8. The landscaping detection system as described in claim 1, characterized in that, When the sample analysis module performs physicochemical property tests on the collected stratified soil samples according to the stratified sampling scheme to obtain the stratified soil test dataset of the target garden area, it is specifically used for: Based on the sampling depth marked in the stratified sampling scheme, the collected original soil samples were subjected to depth screening to obtain the soil samples to be tested from the target garden area; Simultaneous determination of soil physicochemical parameters of the soil samples to be tested, to obtain data on the acidity, alkalinity and salinity of the soil samples; The organic matter content and available nitrogen, phosphorus, and potassium content in the soil sample to be tested were determined to obtain the fertility characteristic data of the soil sample. Particle size-density correlation analysis was performed on the soil samples to obtain the physical structure data of the soil samples. The acidity / alkalinity and salinity data, fertility characteristics data, and physical structure data were structured to obtain a layered soil test dataset for the target garden area.

9. A landscaping detection system as described in claim 1, characterized in that, When the decision-making module constructs the matrix trait feature vector of high-probability anomalous target points based on the stratified soil test dataset, it is specifically used for: Key parameters characterizing soil chemical properties and physical structure are extracted from the stratified soil test dataset to generate the original parameter set corresponding to high-probability anomaly targets; Eliminate the numerical scale differences between different parameters in the original parameter set to generate a normalized parameter set of the original parameter set; The normalized parameter set is arranged in a structured manner to obtain an ordered parameter sequence of the normalized parameter set; Tensor synthesis is performed on ordered parameter sequences to obtain matrix morphology feature vectors of high-probability anomalous targets.
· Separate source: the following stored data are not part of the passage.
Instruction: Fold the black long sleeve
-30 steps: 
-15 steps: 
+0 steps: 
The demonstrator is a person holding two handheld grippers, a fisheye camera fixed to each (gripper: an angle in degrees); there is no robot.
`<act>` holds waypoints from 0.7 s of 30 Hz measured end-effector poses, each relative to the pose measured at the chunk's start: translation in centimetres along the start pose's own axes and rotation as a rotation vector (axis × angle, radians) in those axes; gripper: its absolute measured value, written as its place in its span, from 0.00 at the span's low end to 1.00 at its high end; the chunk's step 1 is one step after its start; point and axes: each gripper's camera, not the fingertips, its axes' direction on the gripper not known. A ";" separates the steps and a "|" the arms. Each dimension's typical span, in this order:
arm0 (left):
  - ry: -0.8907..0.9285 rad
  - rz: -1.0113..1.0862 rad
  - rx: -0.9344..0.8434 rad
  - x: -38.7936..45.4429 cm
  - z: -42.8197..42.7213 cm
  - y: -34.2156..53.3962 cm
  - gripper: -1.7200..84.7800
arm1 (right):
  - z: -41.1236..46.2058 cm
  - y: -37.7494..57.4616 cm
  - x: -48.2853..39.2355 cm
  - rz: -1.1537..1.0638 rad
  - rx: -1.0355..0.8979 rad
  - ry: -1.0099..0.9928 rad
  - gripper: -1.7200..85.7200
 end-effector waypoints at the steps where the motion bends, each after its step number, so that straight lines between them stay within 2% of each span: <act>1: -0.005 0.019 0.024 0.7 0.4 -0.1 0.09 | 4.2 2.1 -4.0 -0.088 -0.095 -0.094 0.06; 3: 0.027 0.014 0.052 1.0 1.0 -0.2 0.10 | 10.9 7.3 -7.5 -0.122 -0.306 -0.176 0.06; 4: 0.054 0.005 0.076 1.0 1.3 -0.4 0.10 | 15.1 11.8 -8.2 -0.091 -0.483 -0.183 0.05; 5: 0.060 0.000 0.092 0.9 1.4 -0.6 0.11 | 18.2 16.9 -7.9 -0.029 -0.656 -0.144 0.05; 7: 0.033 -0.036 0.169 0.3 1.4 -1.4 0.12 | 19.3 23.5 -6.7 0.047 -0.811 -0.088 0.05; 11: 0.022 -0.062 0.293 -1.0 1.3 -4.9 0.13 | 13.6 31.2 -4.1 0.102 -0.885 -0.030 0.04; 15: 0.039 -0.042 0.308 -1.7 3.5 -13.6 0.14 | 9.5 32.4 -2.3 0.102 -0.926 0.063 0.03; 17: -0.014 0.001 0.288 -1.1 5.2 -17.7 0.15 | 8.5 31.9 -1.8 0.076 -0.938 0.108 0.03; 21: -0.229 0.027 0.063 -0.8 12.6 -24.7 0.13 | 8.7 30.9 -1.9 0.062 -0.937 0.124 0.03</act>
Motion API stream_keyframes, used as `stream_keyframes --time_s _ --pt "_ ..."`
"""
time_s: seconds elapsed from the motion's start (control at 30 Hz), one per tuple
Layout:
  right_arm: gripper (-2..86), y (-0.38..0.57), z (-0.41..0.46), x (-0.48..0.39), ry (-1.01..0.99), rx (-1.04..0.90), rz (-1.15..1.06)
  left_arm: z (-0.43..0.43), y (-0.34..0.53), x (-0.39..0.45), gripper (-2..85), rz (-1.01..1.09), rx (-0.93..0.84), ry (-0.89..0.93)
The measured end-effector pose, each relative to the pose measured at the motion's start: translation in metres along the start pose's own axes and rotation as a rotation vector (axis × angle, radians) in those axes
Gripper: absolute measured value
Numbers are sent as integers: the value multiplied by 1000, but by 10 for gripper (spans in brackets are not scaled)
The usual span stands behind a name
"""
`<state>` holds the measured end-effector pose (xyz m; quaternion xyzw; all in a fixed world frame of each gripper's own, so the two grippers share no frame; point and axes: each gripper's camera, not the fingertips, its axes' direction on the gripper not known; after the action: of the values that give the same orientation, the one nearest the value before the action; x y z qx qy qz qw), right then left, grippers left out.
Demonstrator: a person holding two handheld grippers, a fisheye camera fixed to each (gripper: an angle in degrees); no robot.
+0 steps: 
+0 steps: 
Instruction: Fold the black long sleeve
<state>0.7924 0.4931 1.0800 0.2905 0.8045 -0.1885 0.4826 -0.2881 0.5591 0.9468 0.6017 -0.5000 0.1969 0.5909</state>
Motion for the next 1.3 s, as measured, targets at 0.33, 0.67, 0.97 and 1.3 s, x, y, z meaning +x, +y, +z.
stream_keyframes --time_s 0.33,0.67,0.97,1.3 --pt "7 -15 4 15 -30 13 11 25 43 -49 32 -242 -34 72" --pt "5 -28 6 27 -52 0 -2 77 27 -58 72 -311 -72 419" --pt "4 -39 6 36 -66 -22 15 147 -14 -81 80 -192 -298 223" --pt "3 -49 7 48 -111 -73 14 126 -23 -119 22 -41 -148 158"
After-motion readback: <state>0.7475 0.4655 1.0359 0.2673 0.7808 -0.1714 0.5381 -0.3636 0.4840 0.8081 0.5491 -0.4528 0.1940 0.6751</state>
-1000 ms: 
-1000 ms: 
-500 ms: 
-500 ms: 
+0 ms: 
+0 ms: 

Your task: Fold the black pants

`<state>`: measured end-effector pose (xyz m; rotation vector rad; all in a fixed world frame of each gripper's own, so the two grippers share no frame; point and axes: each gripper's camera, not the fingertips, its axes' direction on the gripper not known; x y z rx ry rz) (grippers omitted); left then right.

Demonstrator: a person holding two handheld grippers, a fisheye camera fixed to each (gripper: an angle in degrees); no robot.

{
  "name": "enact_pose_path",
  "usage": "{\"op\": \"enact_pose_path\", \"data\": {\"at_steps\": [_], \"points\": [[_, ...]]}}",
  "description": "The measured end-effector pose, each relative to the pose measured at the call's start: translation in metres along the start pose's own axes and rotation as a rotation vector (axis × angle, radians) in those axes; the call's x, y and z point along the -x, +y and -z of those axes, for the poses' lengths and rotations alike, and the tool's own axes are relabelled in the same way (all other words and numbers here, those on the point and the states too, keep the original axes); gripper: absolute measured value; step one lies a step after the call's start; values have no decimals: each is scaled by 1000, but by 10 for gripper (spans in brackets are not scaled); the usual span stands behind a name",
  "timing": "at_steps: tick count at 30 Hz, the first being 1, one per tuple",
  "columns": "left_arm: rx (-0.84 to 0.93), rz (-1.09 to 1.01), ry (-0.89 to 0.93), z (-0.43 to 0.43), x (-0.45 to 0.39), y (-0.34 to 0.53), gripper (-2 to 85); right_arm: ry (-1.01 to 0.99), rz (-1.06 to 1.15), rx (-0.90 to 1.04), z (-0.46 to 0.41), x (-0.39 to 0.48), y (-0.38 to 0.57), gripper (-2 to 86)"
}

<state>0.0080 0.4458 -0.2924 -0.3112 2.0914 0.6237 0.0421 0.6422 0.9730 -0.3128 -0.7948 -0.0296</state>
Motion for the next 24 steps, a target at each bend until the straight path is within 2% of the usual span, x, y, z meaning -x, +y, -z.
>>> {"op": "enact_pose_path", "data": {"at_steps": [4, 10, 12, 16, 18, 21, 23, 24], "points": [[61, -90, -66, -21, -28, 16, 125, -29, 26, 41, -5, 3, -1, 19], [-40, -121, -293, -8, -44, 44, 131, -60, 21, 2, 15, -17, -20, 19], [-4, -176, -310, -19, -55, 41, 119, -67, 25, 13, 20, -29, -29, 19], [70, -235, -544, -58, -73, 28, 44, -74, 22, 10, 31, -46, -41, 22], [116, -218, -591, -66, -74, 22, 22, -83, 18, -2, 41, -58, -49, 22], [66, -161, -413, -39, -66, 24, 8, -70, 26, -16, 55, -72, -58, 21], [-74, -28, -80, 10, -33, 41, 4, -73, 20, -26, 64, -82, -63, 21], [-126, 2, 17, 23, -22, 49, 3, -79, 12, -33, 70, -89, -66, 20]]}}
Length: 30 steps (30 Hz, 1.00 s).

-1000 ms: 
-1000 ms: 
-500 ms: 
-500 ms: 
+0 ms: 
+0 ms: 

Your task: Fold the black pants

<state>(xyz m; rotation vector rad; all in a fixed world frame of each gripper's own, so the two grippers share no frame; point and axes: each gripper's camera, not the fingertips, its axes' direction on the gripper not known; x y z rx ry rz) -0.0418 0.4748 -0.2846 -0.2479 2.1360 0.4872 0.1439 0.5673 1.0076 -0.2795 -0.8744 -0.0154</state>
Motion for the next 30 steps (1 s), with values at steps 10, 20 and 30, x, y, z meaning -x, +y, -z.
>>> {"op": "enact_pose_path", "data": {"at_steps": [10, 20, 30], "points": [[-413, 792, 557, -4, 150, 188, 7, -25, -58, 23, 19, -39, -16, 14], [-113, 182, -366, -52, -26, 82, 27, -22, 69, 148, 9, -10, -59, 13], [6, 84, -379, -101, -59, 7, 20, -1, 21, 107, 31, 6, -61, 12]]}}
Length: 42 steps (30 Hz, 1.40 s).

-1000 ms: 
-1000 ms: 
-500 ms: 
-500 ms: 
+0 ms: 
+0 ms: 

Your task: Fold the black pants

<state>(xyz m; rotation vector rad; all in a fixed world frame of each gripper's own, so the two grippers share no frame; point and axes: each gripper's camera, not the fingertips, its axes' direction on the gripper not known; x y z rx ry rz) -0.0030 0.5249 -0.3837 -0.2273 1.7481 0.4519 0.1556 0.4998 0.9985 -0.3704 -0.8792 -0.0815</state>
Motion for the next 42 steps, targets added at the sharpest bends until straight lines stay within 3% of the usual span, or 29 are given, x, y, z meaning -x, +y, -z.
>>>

10. A landscaping detection system as described in claim 1, characterized in that, The decision-making module, when performing a similarity assessment between the matrix trait feature vector and the preset healthy soil standard feature vector to obtain the detection and analysis conclusion of the target garden area, is specifically used for: Residual analysis was performed between the matrix trait feature vector and the preset healthy soil standard feature vector to obtain the difference vector of the target garden area. Descriptive statistics are extracted from the difference vectors to obtain their statistical distribution characteristics. Based on statistical distribution characteristics, cluster analysis is performed on the difference vectors to obtain cluster category labels for the difference vectors; Based on the cluster category labels, a level mapping is performed on high-probability anomalous targets to obtain the anomalous level of high-probability anomalous targets. The spatial distribution and anomaly level of high-probability abnormal targets are encapsulated into the detection and analysis conclusions of the target garden area.